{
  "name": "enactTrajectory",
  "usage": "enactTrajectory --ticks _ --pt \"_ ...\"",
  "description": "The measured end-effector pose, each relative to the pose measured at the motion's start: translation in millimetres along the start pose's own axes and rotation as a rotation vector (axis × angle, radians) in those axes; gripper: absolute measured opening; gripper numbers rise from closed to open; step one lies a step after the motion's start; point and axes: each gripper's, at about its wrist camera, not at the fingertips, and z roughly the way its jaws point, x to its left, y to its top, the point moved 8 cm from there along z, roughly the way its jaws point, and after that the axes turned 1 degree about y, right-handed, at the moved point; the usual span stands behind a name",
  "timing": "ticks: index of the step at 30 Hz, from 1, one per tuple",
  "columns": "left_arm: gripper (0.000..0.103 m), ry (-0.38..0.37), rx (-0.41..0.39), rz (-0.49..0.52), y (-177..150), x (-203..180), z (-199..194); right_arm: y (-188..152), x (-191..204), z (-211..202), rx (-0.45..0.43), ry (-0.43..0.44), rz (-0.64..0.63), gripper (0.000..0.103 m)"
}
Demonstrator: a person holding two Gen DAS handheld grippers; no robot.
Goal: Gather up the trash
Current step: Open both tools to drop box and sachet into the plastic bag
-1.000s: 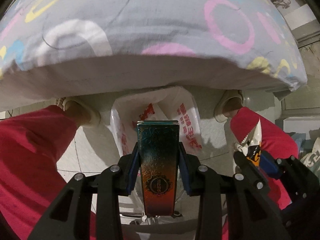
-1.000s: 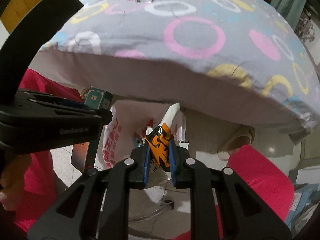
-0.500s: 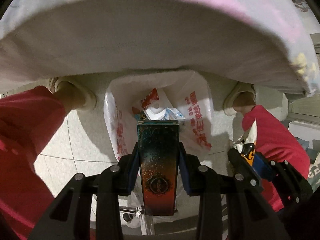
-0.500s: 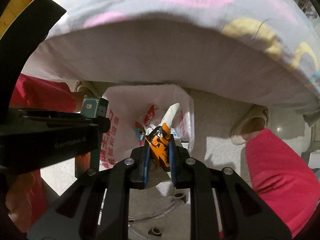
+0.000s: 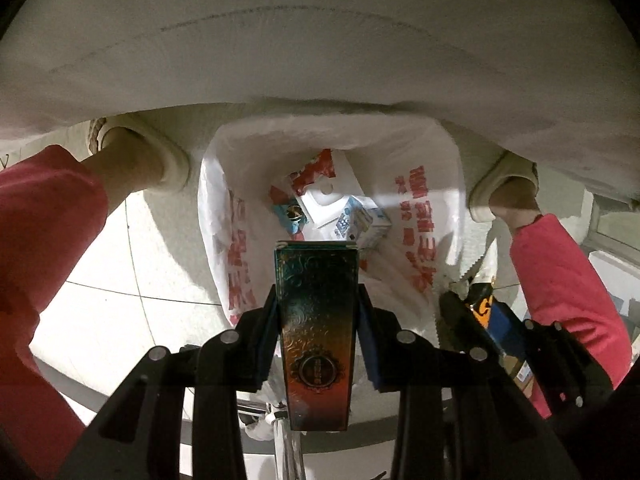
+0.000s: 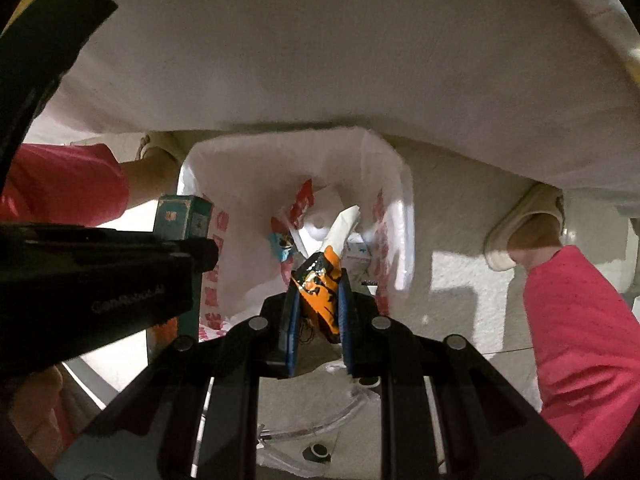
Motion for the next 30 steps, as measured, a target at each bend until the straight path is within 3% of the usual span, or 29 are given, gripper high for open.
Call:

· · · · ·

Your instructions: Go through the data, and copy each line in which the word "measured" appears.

Written response:
  "description": "The measured end-effector pose, each relative to the pose measured at the motion's start: translation in millimetres along the start pose's own axes and rotation as a rotation vector (axis × angle, radians) in those axes; gripper: absolute measured opening; gripper numbers rise from closed to open; step one lies a step after the motion's start; point and axes: each gripper's, at about its wrist camera, not at the fingertips, and z roughly the way its jaws point, x to its left, y to its top, the point moved 8 cm from there along z, roughly the way its jaws point, and after that the axes turned 1 degree about y, right-handed, at the moved point; the usual span stands behind a name",
Motion for the next 30 steps, as measured, a target at each bend until the straight path is within 3% of the usual span, or 29 are given, gripper high for open.

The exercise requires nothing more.